Gabriela, who was the Nobel Prize for Literature in 1945, wrote "Sonnets of death", one of his best and most relevant works. It is inspired by the suicide of Romelio Ureta, his old love. And the first sonnet goes like this:
From the frozen niche that men put you in,
I will bring you down to the humble and sunny land.
That I have to sleep in it, men did not know,
and that we have to dream on the same pillow.
I'll lay you down on the sunny earth with a
sweetness of a mother to the sleeping son,
and the earth has to become cradle softness
upon receiving your body as a sore child.

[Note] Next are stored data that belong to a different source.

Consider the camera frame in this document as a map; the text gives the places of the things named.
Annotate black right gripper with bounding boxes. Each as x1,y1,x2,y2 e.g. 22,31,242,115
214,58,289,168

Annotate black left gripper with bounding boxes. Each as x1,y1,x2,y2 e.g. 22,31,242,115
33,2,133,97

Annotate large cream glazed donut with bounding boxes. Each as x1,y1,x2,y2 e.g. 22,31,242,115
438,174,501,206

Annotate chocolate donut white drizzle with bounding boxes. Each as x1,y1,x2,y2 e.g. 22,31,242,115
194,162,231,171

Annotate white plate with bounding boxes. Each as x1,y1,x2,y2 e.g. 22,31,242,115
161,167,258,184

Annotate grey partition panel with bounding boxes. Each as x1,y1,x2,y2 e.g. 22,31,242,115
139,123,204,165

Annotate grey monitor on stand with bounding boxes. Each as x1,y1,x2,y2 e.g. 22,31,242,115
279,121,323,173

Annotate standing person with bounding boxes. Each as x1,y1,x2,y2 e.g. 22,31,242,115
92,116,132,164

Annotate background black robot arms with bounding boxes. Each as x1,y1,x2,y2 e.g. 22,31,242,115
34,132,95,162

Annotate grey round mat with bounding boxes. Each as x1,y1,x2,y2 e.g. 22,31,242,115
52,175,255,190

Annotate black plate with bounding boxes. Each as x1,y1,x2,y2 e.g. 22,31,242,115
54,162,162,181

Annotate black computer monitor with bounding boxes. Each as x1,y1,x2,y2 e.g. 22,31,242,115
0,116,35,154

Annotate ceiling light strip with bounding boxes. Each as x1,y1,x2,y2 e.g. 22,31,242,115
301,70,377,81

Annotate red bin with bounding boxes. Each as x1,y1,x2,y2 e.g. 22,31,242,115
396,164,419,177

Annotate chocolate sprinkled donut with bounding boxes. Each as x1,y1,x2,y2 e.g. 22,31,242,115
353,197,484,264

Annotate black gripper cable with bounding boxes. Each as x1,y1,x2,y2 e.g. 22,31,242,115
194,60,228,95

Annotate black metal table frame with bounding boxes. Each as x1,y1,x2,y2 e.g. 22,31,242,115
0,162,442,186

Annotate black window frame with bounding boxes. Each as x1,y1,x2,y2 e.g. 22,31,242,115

Then I will sprinkle dirt and rose dust,
and in the bluish and light dust of the moon,
light offal will be imprisoned.
I will walk away singing my beautiful revenges,
Because to that hidden honorer the hand of no
will come down to dispute your handful of bones!
Jose Marti
José Marti, Cuban, had poetry as a sincere mode of communication, manifested in a formal way through the simple and everyday. The poet identifies himself in "Simple verses" with his poetry, because in it he presented and shaped his soul as it was. When writing these verses he reveals himself: a unit made up of disparate and contrary elements, as happens when he names "The weakness of the deer" against "The strength of steel". It also reflects feelings such as solidarity and the abolition of resentment:
Cultivate a white rose
in June like January
For the honest friend
who gives me his frank hand.
And for the cruel that tears me away
the heart with which I live,
Thistle or nettle cultivation;
I grow the white rose.
Pablo Neruda
I do not know how many times I have written about this author, but I do not get tired. Neruda was and will always be one of the great names in world poetry, not only in Latin America. Just by naming your work "Twenty love poems and a desperate song", published in 1924, we are saying everything ... And I would lack lines to publish everything that deserves to be read by this author. But I will be brief, or at least, I will try to be:
For you to hear me
my words
they get thin sometimes
like the footprints of seagulls on the beaches.
Necklace, drunk rattlesnake
for your hands soft as grapes.
And I look at my words from a distance.
More than mine they are yours.
They climb in my old pain like ivy.
They climb the damp walls like this.
You are the one to blame for this bloody game.
They are fleeing from my dark lair.
You fill everything, you fill everything.
Before you they populated the loneliness you occupy,
and they are more used to my sadness than you.
Now I want them to say what I want to tell you
so that you can hear them as I want you to hear me.
Anguish's wind still drags them.
Hurricanes of dreams still knock them over sometimes.
You hear other voices in my sore voice.
Tears of old mouths, blood of old supplications.
Love me, partner. Do not leave me. Follow me
Follow me, partner, in that wave of anguish.
But my words are staining with your love.
You occupy everything, you occupy everything.
I'm making an infinity necklace out of all of them
for your white hands, soft as grapes.
If you liked it and have enjoyed reading this article as much as I did writing it, do not miss the second part that will be published tomorrow, Thursday. In it we will talk briefly about Octavio Paz, César Vallejo and Vicente Huidobro.
A comment, leave yours
I am from Tucumán and I live with the poetic action murals reading them daily. I loved seeing that cover photo in the article. Thanks!